Editorial Standards
How we decide what to cover, how we source it, and how we get it right.
What we cover
We cover podcast episodes that are genuinely newsworthy or interesting: a notable claim, a revealing exchange, a moment people are talking about. We do not write up every episode of every show. If a piece would only restate what you can get from the episode page, we do not publish it.
How we source
Our coverage is based on the episodes themselves. We listen, we read the transcript, and we quote directly with attribution. We link to the full episode every time so you can check our work and hear the full context. We do not reproduce full transcripts.

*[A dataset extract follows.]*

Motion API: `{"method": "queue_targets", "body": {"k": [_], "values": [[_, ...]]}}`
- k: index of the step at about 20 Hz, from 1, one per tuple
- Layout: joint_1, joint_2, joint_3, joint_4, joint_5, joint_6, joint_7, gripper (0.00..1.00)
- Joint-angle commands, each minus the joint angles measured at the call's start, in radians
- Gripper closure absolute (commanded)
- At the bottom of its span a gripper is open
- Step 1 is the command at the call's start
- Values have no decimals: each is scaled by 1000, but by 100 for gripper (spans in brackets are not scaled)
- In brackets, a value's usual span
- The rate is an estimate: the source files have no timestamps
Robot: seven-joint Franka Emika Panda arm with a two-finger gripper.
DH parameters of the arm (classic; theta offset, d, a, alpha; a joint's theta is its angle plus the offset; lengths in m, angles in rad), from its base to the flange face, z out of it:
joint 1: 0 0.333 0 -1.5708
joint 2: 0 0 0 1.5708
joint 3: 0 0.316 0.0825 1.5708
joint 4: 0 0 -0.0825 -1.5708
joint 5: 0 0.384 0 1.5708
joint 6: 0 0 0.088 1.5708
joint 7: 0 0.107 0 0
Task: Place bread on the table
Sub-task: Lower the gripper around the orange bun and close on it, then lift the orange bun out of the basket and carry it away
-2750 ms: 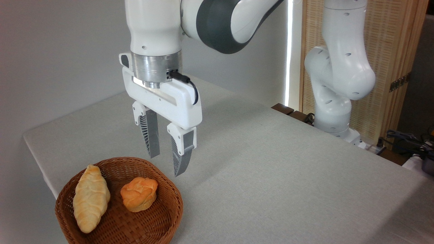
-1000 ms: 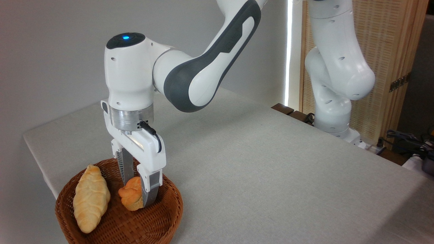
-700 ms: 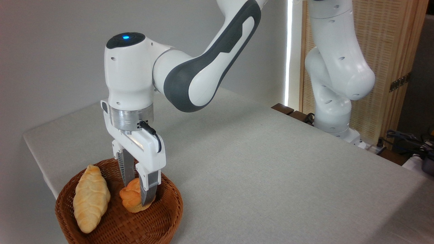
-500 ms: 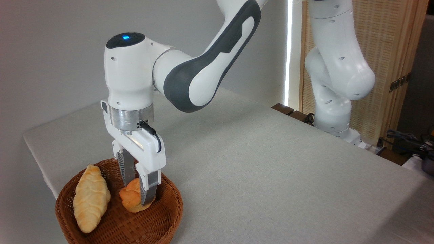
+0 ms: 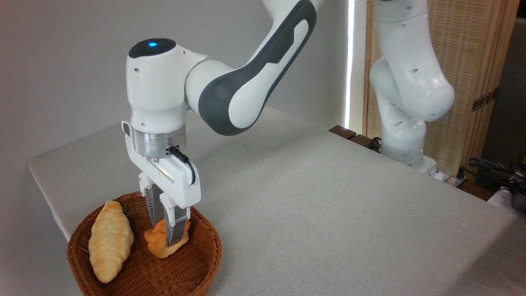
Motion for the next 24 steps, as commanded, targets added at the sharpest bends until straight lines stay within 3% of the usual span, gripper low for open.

How we cite: timestamp deep-links
Every quote we pull is anchored to the exact moment it was said. The timestamp on a quote is not an estimate. We locate each quoted line in the episode transcript and link it to that second of the source video, so you can jump straight to the moment and hear it in full. When we cannot confidently match a quote to a moment in the transcript, the timestamp is shown without a link rather than guessed. This is the heart of how we work: a quote you can verify in one click.
Accuracy and context
Quotes are presented as they were said. When a quote needs context to be understood fairly, we provide it. We do not clip a sentence to change its meaning. Where we add analysis or opinion, we make clear that it is ours.
Use of technology
We use software to help us monitor a large number of shows and organize transcripts. Human editors decide what is worth covering and are responsible for what we publish. See our About page for more on how this works.
Independence
We are not affiliated with the shows we cover and are not paid by them unless stated otherwise in the piece. See Ownership and Funding.